Il y a des petites histoires qui n’en sont pas. Des rencontres qu’on imagine banales avant de les avoir écoutées. Mènis Koumandarèas nous emmène dans l’Athènes des années 70. C’est la fin de l’hiver. Les températures remontent. Voici venir la promesse de journées radieuses. Les corps vont pouvoir à nouveau respirer.

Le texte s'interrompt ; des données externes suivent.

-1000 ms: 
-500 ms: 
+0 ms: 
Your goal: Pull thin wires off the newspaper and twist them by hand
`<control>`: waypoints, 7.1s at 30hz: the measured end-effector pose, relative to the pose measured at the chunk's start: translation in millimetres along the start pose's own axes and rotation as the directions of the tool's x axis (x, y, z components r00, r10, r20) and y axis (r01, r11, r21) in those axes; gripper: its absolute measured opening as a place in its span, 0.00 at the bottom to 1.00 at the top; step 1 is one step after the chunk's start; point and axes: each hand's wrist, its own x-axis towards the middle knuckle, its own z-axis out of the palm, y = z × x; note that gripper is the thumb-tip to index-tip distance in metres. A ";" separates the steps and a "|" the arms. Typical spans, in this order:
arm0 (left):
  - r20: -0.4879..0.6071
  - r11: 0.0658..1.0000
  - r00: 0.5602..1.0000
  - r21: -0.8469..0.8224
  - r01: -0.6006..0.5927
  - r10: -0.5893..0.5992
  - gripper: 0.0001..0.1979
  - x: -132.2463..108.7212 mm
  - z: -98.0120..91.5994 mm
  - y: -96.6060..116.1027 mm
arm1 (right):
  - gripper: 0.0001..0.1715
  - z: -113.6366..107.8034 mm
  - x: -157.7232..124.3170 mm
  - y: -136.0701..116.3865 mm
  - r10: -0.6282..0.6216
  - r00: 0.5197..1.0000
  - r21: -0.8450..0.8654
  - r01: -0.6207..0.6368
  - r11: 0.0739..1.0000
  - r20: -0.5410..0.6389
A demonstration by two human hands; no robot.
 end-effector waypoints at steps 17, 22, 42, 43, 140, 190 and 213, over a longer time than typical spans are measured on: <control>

Koùla et Mìmis se rencontrent à quelques mètres sous terre. Ils prennent le métro, se croisent, engagent la conversation. Elle est une femme mariée, mère de deux enfants, elle travaille dans un centre des impôts. Quel est son âge ? Mystère. Lui a vingt-et-un ans, il étudie l’électronique. On pourrait penser d’emblée à André-Pieyre de Mandiargues. La suite va nous donner tort.
Elle semble avoir davantage besoin de parler que lui. La différence d’âge sans doute. La différence de vie, assurément. Les attentes aussi sont différentes. Car il y en a chez Koùla qui dit tout de façon indirecte, à force de faire l’inventaire de sa banale existence avec son mari et ses filles :
« C’était un homme capable, honnête dans la mesure où son métier le lui permettait. Un commerçant. Ils ne s’étaient pas mariés par amour, c’était clair pour les deux. Elle le soupçonnait d’aller parfois voir ailleurs. Ils vivaient en bonne entente. Ses filles - en dehors des problèmes qu’ont tous les enfants - n’avaient jamais présenté quoi que ce soit d’original. C’étaient des enfants normaux. Aucun accroc, aucun orage tout au long de ces années tranquilles. Les mêmes comportements, presque les mêmes caractères. »
Mìmis a un père de droite. Koùla a un mari de droite. On croit comprendre ce que Mènis Koumandarèas veut nous signifier par-là. Que l’avenir est déjà figé, écrit. Pas étonnant que Koùla et Mìmis aient des envies d’autre chose.
Leur voix semble peu porter dans le brouhaha du monde. Ils sont difficilement audibles parce qu’on ne prête pas attention à eux. On devrait. Ils s’écoutent, ils s’attirent. Malgré tout :
Est-ce une vraie histoire ? On peut s’interroger quand on lit que Mìmis a déjà eu des relations tarifées avec des femmes plus âgées. Est-ce là son moteur ? Pas sûr quand on entend l’étudiant pester contre les membres de sa famille :
Un jour, plus de Mìmis. La réalité revient en pleine figure. Il faut faire comme avant. Comme si rien n’avait existé. Mais Koùla peut-elle faire justement comme si rien n’avait eu lieu ? Elle a beau cacher, dissimuler ses sentiments : on n’est pas forcé de la croire.
La Femme du métro est un texte qui peut se lire de plusieurs façons. Il donne à réfléchir au temps qui passe, aux mensonges que l’on se raconte, à la féminité, à l’incommunicabilité. Mais il n’y a pas que cela.
On ressort de ce texte bercé par une musicalité envoûtante. Difficile de savoir où commence cette « relation », où elle s’achève. Y a-t-il d’ailleurs un début et une fin ? Tout passe furtivement. Pourtant, et ce n’est pas le moins des paradoxes, tout s’installe. À moins que cela ne soit qu’un mirage.
Michel Volkovitch - dont il faut saluer la très sensible traduction - le dit bien mieux :
« Le tempo de ce récit est à lui seul un mystère : comment se fait-il que tout aille très vite, et en même temps au ralenti ? L’histoire file comme un rêve, mais elle piétine dans un cauchemar, au gré de ces retours incessants aux mêmes lieux, de soir en soir : le métro surtout, troisième personnage du livre, mais aussi la petite chambre, la taverne - trois lieux souterrains… En même temps, si l’ensemble est court, bien des scènes s’installent dans une lenteur fascinante. »
On a envie d’en connaître davantage sur cet auteur. On a envie de lire du Volkovitch. D’entrer dans cet amour de la littérature grecque qu’il manifeste depuis des années déjà.
_Vous ai-je dit que la poétesse Kiki Dimoula qui a reçu, en mars dernier à Strasbourg, le prix européen de littérature 2010, a été traduite par Michel Volkovitch ?
Que cet homme qui a été mon professeur d’anglais en Terminale soit lui aussi récompensé me réjouit. Cet homme-là sert du mieux possible, sans jamais chercher à en tirer profit, une littérature qui lui est chère, qui le touche.
Grâce à lui, grâce à Mènis Koumandarèas, je sais que la Grèce, malgré des finances dans un triste état, recelle de joyaux dont ce texte fait assurément partie.
En m’imprégnant de La Femme du métro, j’ai presque oublié que l’été était revenu. Il y a peut-être en dessous de nous des Koùla et Mìmis qui ne l’ont pas remarqué.